▶ WORK REQUIRED:
Here is the task for the listing below: output exactly the lines from the one containing "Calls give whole" through the one containing "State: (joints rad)", and leave out the pictures.

▶ SUPPLIED DATA:
----------------------------------------

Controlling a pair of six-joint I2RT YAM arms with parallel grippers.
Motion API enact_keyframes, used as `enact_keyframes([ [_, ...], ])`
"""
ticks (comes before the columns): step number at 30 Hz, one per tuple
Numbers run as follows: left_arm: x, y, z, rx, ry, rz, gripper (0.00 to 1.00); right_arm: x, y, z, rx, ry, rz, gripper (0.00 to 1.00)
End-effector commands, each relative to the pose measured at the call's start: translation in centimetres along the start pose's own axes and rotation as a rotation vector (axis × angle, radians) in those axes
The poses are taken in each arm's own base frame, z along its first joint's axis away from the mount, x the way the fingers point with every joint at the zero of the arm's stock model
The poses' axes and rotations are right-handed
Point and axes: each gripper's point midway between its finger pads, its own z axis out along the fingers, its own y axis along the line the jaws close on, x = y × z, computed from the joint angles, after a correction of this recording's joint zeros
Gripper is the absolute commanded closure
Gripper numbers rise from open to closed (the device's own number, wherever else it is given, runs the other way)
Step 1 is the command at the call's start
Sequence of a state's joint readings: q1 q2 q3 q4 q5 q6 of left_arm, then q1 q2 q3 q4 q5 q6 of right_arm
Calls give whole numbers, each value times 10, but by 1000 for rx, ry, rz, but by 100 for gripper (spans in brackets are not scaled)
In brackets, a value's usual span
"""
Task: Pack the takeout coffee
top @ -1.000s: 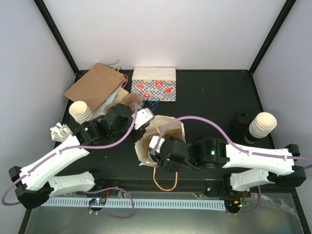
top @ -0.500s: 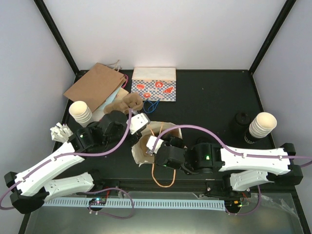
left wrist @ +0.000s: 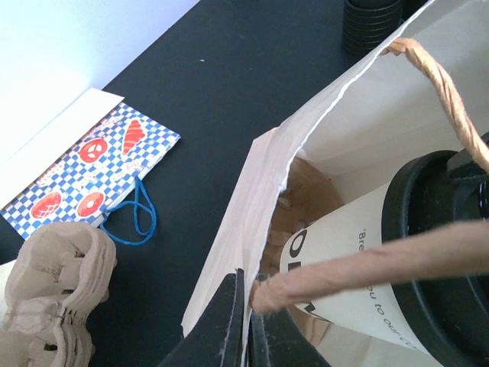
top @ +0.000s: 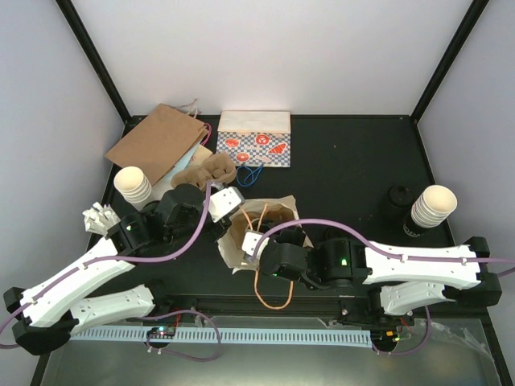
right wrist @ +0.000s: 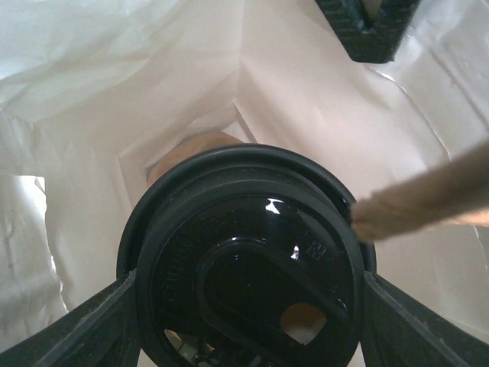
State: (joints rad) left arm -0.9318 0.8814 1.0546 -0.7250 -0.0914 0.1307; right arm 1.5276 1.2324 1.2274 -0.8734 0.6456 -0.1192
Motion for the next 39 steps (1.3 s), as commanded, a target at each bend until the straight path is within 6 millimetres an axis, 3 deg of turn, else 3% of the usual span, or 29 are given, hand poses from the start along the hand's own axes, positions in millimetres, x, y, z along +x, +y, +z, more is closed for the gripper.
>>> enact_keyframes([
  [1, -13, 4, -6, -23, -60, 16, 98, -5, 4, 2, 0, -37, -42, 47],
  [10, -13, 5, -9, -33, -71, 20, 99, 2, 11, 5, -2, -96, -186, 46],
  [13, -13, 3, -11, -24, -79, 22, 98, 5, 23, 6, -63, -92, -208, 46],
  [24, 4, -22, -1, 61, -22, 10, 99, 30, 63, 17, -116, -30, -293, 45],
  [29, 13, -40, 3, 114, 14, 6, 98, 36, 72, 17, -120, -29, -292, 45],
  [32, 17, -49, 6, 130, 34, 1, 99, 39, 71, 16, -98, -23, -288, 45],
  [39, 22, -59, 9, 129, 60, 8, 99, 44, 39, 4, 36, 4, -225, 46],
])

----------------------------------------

▶ REPLY TO THE TASK:
Calls give whole numbers, each value times 10, but by 1000 for rx, ry, rz, but by 100 for gripper (spans in brackets are not scaled)
In brackets, a value's usual span
"""
Task: Pack the takeout coffee
top @ -1.000s: 
top @ -0.500s: 
left wrist @ +0.000s: 
top @ +0.000s: 
right wrist @ +0.000s: 
State: (joints rad) left arm -0.9318 0.8814 1.0546 -0.7250 -0.0914 0.1307; right arm 1.5276 1.2324 1.2274 -0.8734 0.6456 -0.1192

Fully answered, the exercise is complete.